California won’t have to rank schools needing help

U.S. Secretary of Education John King, who released the final ESSA regulations on Monday, with President Obama during a 2015 press conference.
Source: White House webcast

The U.S. Department of Education released final regulations Monday for the Every Student Succeeds Act that back away from earlier drafts on school rankings and other issues that California’s education leaders had loudly criticized.

The lengthy regulations, which mark one of U.S. Secretary of Education John King’s final acts, have been a continual source of conflict with state officials and with U.S. Republican Senate leaders. On Monday, Sen. Lamar Alexander, R-TN – who as chairman of the Senate education committee was instrumental in ESSA’s passage in 2015 – reiterated his previous threat to overturn the earlier draft rules, which he characterized as intrusive and overreaching. But he added in a statement to Education Week, “I will carefully review this final version before deciding what action is appropriate.”

The biggest compromise welcomed by California officials deals with how states will determine which low-performing schools will require “comprehensive” intervention and which will need lighter forms of state assistance. (Go here for a summary of the final regulations.)

The new federal law incorporates some of the factors besides standardized test scores, such as student suspension rates, that the State Board of Education has included in its new school and district accountability system. But the draft regulations required states to give schools an overall or “summative” rating, like an A-F grade, based mainly on test scores.

That plan clashed with the state’s more complex “dashboard” that avoided a single ranking and gave more weight to a half-dozen factors, including a new metric measuring readiness for college and careers.

The final rules will allow states like California to use a data dashboard instead of a single index to identify the lowest-performing schools, and to use a minimum of categories indicating whether schools need substantial or targeted assistance or no help.

State board President Michael Kirst and State Superintendent of Public Instruction Tom Torlakson had detailed their disagreements with the draft rules in a 10-page letter in August. ESSA applies only to low-performing schools, not school districts. In their letter, they said that, unless amended, the regulations “will derail the significant progress being made in our state towards creating a single, aligned system” that would meet both federal and state requirements. The new rules should enable the state board to take a more unified approach.

In an email Monday, Kirst indicated he was encouraged by the final regulations. “The new regulations appear to provide more flexibility in some important areas that California recommended in its response letter to the draft regulations. More time is needed to assess the precise language in today’s announcement,” he wrote.

But he also cautioned that there are changes that “appear to have gone further” than the draft regulations. One requires states to give schools a low rating if at least one student subgroup, such as low-income or special education students or an ethnic or racial group, is persistently low performing. Civil rights groups will welcome this requirement, which will capture far more than 5 percent of schools, but Kirst questioned whether it is consistent with the law itself.

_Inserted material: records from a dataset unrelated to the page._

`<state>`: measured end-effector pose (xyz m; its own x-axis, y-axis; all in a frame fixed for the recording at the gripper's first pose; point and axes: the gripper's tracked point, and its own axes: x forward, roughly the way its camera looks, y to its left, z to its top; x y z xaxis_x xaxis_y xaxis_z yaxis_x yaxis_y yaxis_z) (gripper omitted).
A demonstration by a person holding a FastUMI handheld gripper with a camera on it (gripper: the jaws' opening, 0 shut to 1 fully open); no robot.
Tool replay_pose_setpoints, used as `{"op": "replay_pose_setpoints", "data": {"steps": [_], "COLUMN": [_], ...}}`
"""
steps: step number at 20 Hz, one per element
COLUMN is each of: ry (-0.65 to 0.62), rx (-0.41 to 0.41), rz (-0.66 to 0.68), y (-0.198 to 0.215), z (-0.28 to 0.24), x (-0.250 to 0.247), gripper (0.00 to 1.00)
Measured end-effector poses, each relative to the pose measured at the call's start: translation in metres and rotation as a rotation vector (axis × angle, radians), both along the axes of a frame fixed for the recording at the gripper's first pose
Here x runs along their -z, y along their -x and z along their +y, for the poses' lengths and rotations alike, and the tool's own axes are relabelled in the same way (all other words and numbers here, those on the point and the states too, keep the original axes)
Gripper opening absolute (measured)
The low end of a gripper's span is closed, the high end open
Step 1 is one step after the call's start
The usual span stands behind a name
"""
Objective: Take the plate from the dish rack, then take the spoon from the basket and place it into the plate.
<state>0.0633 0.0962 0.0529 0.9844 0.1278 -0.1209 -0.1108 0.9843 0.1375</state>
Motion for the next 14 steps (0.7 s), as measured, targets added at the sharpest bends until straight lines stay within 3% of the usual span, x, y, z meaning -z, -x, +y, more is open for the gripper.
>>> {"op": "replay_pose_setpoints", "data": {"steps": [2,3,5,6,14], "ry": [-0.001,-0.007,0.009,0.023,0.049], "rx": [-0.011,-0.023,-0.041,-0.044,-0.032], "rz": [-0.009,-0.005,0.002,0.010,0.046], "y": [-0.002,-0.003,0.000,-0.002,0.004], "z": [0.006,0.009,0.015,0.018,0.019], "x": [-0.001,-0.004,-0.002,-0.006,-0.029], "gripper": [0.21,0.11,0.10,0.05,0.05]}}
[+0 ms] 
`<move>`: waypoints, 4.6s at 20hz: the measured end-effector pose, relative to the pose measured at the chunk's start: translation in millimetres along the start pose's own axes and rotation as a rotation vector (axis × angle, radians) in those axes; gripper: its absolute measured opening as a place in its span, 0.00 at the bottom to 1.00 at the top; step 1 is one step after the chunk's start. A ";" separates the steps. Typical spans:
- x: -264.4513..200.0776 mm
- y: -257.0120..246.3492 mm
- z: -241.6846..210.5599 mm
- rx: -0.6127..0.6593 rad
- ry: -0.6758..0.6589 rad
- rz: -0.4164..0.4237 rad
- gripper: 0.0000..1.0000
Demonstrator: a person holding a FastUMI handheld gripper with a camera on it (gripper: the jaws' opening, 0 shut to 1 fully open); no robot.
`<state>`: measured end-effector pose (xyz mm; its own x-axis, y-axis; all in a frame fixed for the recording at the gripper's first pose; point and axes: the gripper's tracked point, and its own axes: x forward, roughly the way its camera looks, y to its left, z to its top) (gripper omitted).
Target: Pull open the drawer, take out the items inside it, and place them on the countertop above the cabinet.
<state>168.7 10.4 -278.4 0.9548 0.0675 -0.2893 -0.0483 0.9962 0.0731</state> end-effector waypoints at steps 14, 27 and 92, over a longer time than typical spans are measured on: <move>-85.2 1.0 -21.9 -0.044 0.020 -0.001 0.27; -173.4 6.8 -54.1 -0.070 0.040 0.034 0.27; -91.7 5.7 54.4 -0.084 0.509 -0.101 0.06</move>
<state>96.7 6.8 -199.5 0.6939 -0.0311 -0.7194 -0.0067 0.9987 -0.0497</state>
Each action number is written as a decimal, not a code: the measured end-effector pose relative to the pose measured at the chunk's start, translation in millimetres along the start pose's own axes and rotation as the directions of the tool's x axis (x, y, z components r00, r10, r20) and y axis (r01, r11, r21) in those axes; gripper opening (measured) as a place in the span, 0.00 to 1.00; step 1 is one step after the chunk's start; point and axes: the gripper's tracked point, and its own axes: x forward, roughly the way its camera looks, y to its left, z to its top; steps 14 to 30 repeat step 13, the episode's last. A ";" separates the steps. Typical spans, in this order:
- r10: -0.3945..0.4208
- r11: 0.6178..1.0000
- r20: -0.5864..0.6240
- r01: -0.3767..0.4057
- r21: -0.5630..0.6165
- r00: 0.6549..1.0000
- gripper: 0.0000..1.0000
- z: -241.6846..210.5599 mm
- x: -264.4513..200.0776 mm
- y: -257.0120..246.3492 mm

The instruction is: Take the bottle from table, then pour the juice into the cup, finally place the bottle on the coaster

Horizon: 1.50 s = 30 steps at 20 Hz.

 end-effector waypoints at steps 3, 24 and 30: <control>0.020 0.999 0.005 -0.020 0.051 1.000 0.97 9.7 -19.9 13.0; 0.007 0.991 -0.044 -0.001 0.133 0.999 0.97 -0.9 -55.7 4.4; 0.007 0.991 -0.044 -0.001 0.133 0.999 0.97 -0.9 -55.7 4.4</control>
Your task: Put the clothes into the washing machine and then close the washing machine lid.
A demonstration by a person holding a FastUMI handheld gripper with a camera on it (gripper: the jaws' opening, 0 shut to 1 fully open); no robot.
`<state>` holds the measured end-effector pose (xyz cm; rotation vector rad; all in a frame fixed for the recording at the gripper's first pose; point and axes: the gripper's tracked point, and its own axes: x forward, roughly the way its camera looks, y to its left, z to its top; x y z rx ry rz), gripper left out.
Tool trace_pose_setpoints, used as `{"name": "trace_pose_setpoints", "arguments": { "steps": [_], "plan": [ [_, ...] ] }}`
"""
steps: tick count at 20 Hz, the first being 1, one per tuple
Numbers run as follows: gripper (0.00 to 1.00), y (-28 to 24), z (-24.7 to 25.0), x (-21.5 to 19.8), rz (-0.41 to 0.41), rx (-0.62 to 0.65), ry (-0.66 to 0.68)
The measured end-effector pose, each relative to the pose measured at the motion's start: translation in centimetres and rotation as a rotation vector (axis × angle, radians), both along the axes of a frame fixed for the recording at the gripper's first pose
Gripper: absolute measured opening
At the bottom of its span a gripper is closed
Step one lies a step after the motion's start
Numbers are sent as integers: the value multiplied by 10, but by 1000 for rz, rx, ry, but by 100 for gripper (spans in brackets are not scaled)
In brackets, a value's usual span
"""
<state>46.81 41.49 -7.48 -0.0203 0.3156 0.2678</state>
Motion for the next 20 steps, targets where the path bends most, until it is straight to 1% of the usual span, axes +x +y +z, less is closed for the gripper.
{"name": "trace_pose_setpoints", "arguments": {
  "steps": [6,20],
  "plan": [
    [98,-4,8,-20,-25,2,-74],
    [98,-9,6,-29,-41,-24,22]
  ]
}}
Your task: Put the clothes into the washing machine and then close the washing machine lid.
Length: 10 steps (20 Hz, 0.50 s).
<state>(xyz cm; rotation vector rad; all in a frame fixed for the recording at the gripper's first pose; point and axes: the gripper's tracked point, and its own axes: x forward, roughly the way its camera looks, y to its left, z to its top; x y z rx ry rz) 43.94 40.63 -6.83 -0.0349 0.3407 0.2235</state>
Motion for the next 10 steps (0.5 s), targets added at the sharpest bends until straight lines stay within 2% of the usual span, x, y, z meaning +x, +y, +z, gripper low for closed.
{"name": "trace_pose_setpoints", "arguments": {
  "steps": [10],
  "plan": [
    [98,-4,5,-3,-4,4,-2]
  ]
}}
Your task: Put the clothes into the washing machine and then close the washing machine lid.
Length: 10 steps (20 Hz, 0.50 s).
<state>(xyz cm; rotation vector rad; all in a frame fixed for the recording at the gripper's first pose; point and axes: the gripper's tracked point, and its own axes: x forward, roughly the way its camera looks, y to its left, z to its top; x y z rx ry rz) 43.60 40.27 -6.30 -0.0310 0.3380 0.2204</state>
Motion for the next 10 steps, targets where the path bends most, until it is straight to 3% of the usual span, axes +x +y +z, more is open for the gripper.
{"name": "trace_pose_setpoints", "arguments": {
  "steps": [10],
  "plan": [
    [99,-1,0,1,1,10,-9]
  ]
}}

The new regulations appear to give California more flexibility on a related issue. ESSA requires states to evaluate schools on five factors: annual test scores in math, English language arts and science; growth in those scores over time; high school graduation rates; the rate of progress of English learners in becoming proficient in English, and a nonacademic factor of a state’s choice. The draft regulations limited the impact of other factors in ranking a school.

The final rules would appear to allow states to include other metrics, such as the percentage of students who pass Advanced Placement tests, if justified by research. This could enable California to give greater weight to its career and college readiness indicator, which the state board is in the process of creating.

The final regulations extend – from July to September – the deadline for states to submit their plans for complying with ESSA and to push back the starting date for determining which schools need assistance until the 2018-19 school year. ESSA governs how states can use federal education funding, including Title I, which allots $2 billion to California for low-income children. The state board, which is about to begin a lengthy planning process for the money, had sought the delay.